▸ What this task involves
Repeat word for word the lines starting at the one with "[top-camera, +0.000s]" and ending at the final line of the material, both ends included; omit pictures.

▸ Given material
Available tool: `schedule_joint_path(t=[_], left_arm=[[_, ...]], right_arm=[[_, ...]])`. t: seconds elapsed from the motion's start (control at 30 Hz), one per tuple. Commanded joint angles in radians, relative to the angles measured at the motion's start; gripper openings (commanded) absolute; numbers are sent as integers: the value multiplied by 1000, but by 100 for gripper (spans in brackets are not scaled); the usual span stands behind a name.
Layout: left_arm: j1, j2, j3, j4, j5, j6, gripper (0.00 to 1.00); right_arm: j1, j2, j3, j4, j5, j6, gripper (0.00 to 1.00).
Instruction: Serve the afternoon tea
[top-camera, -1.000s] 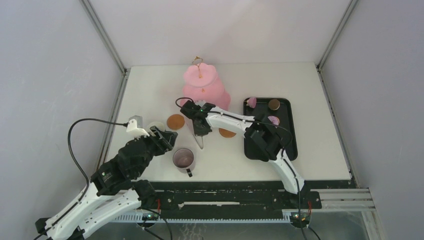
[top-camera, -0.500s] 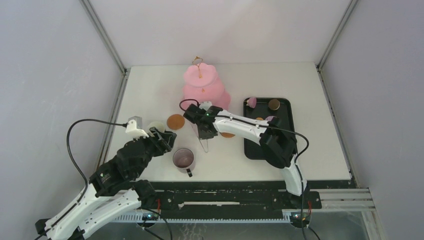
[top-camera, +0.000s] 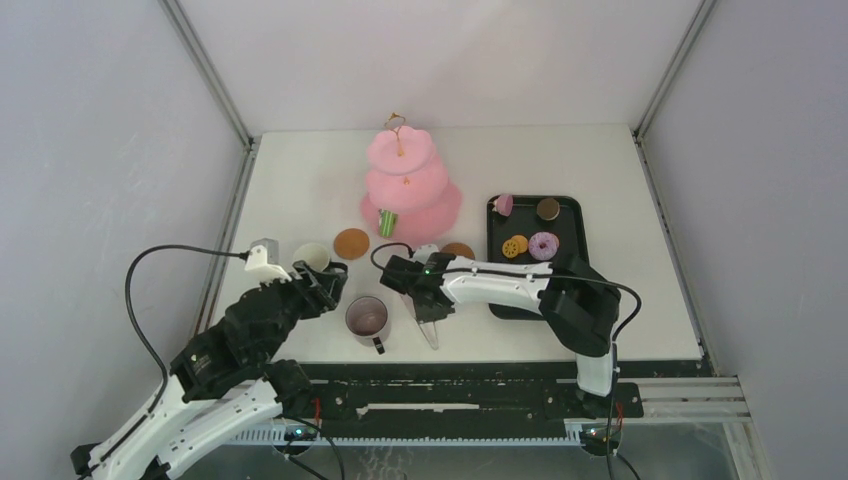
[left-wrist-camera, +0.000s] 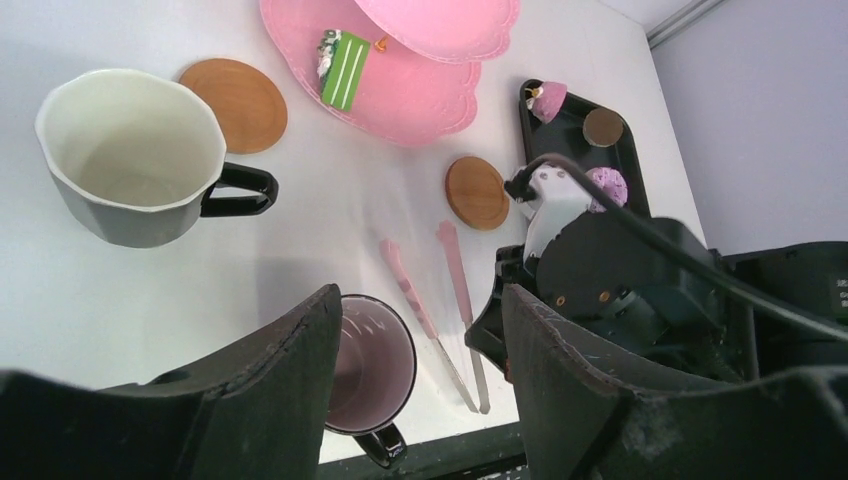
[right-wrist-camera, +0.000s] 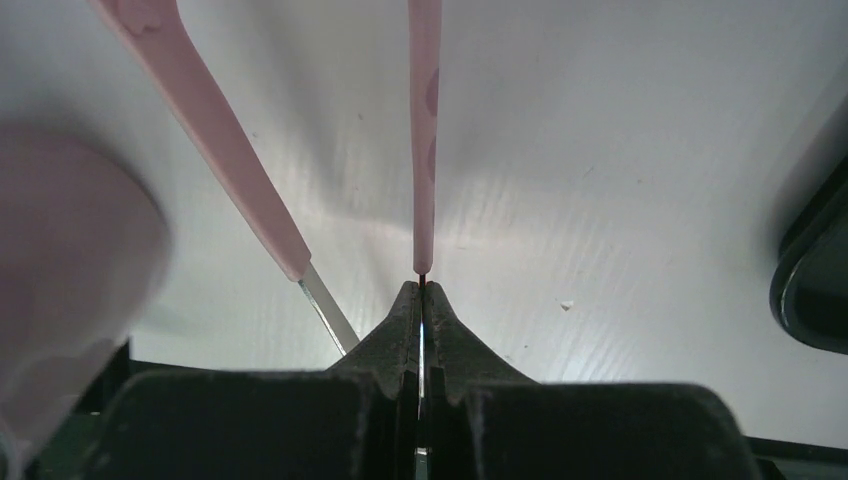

▸ Your solution
[top-camera, +0.000s] 
[left-wrist-camera, +0.000s] 
[right-wrist-camera, +0.000s] 

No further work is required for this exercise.